What is required
Each line of the records is to be returned verbatim, with the images omitted.

============================================================

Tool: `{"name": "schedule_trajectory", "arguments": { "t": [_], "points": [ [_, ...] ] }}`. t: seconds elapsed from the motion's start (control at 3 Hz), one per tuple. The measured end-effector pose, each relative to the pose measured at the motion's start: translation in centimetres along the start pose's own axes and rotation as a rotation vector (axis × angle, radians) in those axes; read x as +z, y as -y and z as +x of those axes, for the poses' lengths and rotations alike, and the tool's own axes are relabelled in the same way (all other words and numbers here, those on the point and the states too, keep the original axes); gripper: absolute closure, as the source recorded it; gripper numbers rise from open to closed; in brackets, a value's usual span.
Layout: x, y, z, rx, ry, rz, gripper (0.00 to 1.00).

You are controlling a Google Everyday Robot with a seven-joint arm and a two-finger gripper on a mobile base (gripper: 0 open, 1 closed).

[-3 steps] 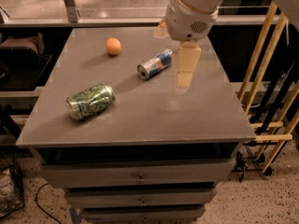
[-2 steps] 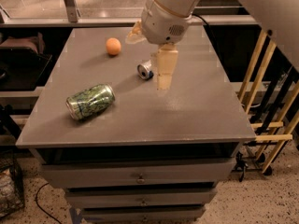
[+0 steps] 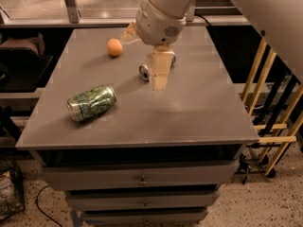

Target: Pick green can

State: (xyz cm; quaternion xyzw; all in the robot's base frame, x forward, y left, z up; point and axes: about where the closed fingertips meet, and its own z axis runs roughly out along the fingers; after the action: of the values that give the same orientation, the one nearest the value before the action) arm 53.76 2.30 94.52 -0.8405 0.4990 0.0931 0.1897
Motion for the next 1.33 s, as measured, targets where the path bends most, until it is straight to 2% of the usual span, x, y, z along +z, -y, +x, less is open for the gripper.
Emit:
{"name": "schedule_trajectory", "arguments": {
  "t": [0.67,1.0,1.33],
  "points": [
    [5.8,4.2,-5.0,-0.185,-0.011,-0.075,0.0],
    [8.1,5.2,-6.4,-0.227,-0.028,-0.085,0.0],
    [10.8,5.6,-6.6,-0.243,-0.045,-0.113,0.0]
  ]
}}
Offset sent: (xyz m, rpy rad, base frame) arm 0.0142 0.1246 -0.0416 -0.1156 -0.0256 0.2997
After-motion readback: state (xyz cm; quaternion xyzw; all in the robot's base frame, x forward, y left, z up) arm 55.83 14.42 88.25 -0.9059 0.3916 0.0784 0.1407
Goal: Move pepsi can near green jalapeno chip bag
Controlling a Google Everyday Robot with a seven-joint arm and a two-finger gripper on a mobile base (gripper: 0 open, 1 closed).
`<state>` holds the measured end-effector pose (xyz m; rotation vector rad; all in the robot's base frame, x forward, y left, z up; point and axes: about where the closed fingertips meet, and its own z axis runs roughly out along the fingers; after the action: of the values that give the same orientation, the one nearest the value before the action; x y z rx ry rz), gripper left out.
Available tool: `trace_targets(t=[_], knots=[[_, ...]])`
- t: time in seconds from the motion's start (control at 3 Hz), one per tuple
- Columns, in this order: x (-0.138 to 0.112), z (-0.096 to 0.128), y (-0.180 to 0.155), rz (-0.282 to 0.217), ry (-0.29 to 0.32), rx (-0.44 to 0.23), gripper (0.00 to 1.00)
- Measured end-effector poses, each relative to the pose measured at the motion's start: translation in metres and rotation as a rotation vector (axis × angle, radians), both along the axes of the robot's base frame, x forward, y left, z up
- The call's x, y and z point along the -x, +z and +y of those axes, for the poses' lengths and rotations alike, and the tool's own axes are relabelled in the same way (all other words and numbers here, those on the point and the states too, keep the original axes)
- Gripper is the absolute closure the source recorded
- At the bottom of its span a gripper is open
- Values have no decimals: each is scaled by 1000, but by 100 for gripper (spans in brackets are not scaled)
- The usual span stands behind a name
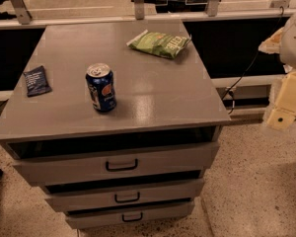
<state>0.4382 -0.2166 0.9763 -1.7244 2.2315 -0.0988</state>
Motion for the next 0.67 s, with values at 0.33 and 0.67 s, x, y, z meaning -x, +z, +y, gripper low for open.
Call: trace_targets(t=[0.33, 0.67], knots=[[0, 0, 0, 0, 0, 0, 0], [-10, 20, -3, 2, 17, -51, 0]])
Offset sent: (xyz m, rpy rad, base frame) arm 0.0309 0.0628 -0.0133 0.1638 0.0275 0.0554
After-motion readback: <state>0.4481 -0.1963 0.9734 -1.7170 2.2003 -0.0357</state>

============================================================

Task result
Tool: `{"name": "schedule_trajectory", "arguments": { "t": [_], "points": [ [_, ...] ] }}`. t: seconds elapsed from the motion's start (control at 3 Hz), one per tuple. The measured end-effector pose, each relative to the pose measured at the motion's start: translation in centimetres along the start pose's own axes and rotation as a rotation vector (axis × angle, radians) in those axes; read x as +z, y as -y and z as +x of those axes, for the poses' lengths and rotations alike, and the tool's own axes are relabelled in the same way (all other words and numbers here, those on the point and the states too, keep the original axes); gripper: absolute closure, as the source recorded it; gripper numbers rise from open to closed; in brackets, a value's usual span.
Layout: x, y, z, rx, ry, rz, gripper (0.00 to 1.00).

You are controlling a Google Everyday Robot with a seven-joint arm and a two-finger gripper on a mobile base (gripper: 0 open, 1 closed).

[-3 steps] 
[-2 steps] 
[+0 steps] 

Target: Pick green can

State: (xyz cm; quaternion xyzw; all in the robot's base frame, x forward, y left, z up; point and axes: about where the closed fingertips meet, and its own z axis runs roughly out along the fingers; after the action: of the values that give the same orientation, the one nearest the value before the action) arm 53.76 2.30 94.52 -0.8405 0.4990 0.0931 0.1897
Motion for the next 1.33 s, as measured, targets where the path bends most, until it is straight to 2% of the usual span, x, y, z along +z, -y, +x, less is open for the gripper.
Emit:
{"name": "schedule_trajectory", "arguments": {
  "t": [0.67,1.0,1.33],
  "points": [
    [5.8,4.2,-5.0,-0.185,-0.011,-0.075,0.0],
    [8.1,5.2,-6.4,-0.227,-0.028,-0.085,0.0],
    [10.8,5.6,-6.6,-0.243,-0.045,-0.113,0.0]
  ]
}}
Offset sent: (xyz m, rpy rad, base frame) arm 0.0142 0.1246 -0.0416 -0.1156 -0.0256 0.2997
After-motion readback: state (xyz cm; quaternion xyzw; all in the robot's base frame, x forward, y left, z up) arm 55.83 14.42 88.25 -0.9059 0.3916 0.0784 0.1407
Goal: Move pepsi can near green jalapeno chip bag
Controlling a Google Everyday Robot with a seven-joint arm and a two-finger gripper on a mobile base (gripper: 0 open, 1 closed).
`<state>` holds the measured end-effector pose (xyz m; rotation vector rad; all in the robot's base frame, x forward, y left, z up; point and axes: about where the closed fingertips meet, and its own z axis runs roughly out along the fingers; after the action: of the values that give the same orientation, the one nearest the value before the action; x y z rx ry rz), gripper left out.
Available tool: `trace_targets(t=[_], knots=[[_, ...]])`
- t: time in seconds from the motion's start (control at 3 Hz), one per tuple
- Columns, in this order: x (-0.138 to 0.112), z (-0.096 to 0.128), y (-0.180 to 0.155), rz (-0.282 to 0.217), ry (-0.29 to 0.32), rx (-0.44 to 0.23), gripper (0.00 to 1.00)
- Measured end-effector poses, each relative to the pose measured at the motion's start: translation in metres and rotation as a rotation vector (axis × angle, radians), both along the axes of the robot's base frame, x forward, y left, z up
- The call's x, y and z point along the -x, +z and +y of those axes, for the poses' lengths and rotations alike, and the tool's own axes are relabelled in the same way (all other words and numbers here, those on the point and the states too, keep the original axes)
- Gripper is the absolute closure the source recorded
- At the bottom of its span a gripper is open
- Values have no decimals: each is scaled by 1000, but by 100 for gripper (spans in brackets are not scaled)
- The usual span stands behind a name
<state>0.4382 -0.2166 0.9763 -1.7244 2.2315 -0.0988</state>
Motion for the next 0.67 s, with values at 0.33 and 0.67 s, x, y, z meaning -x, +z, +y, gripper low for open.
Call: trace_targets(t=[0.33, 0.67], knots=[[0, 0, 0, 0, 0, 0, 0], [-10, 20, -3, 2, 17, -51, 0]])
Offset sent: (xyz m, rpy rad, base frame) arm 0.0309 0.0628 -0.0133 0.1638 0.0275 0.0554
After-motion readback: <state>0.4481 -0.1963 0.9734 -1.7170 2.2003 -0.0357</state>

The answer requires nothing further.